As someone in awe of the Twitter movement, I’ve got to compare the microblog to Facebook. The former is blissful simplicity, and the latter looks like a blob engulfing other site’s ideas. Facebook is now a cocktail made from Twitter, WordPress, Digg, Flickr, and Hulu. It’s all those services centralized. The problem is centralization doesn’t equal an effective user interface. It can, but how do we define Facebook now? It used to be defined as “a place where we caught up with distant friends.” Now, the definition is convoluted.

Our Facebook accounts are cluttered with so many interactions, and it seems Twitter has focused those interactions into 4 primary means. Twitter isn’t just simpler, it’s more conductive. Our interactions on Twitter happen with ease. Let me show you.

Let’s say I want to talk about “In the Beginning” at Dallas Theater Center on Facebook:

  1. First, I choose how I’ll talk about it. I can make a status update (probably the easiest); I could write a note (more lengthy); I can go to a theater group (reach a target audience who cares about what I say); or I can comment on Dallas Theater Center’s page (people definitely care.)
  2. So let’s go to the next step in the interaction for each one (sigh). I write a status update that I enjoyed the show, and people can write their comments agreeing or disagreeing as well as pushing the new like button. Easy enough. Writing a note. I will get out my full opinion, tag some friends, and in return they can comment on the note. Theater group. I can start a discussion group and post the first comment, and people can continue the discussion with their own comments. Bonus: I might reach people who aren’t my friends. Dallas Theater Center’s page. I can comment on the page, and maybe someone from DTC will respond to my review as well as friends and new people.

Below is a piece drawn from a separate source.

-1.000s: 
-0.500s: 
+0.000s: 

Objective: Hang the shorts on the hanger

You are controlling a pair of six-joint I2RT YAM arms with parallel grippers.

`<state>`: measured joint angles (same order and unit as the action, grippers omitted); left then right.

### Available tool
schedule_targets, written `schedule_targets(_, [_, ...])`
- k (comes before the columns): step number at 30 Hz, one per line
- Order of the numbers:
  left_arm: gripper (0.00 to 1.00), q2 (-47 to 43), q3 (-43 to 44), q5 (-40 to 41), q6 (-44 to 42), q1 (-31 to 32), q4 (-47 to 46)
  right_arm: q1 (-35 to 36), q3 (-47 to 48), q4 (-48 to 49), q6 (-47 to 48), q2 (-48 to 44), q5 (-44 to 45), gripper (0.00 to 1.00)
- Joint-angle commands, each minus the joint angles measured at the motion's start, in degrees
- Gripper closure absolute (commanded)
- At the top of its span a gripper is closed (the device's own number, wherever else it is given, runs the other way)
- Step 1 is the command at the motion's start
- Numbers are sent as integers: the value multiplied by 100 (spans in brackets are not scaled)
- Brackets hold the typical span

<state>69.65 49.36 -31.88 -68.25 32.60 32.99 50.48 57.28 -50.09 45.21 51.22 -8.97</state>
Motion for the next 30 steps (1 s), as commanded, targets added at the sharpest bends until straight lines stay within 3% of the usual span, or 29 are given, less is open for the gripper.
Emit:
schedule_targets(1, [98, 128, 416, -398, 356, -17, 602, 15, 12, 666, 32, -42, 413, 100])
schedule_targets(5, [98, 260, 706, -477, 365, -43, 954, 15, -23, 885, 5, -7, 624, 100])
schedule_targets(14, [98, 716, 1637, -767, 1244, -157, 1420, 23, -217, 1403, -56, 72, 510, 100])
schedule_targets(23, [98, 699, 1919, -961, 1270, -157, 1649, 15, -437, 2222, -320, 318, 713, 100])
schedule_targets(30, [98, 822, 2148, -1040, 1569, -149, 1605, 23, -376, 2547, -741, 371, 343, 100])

Okay….wow….that was a lot. Now let’s look at Twitter. If I liked the show, I can tweet:

I ❤ @dallastheater‘s new production “In the Beginning.” It’s brilliant, riveting; acting = superb #theater.

And…I just did everything that Facebook can do in my 1 tweet. I got my review out in the same amount of characters as a status update, people can respond to me with the @reply, my hashtag will reach theater people, and @replying DTC will let them know about my review….

Thus, I rest my case that Facebook is becoming more cluttered than effective.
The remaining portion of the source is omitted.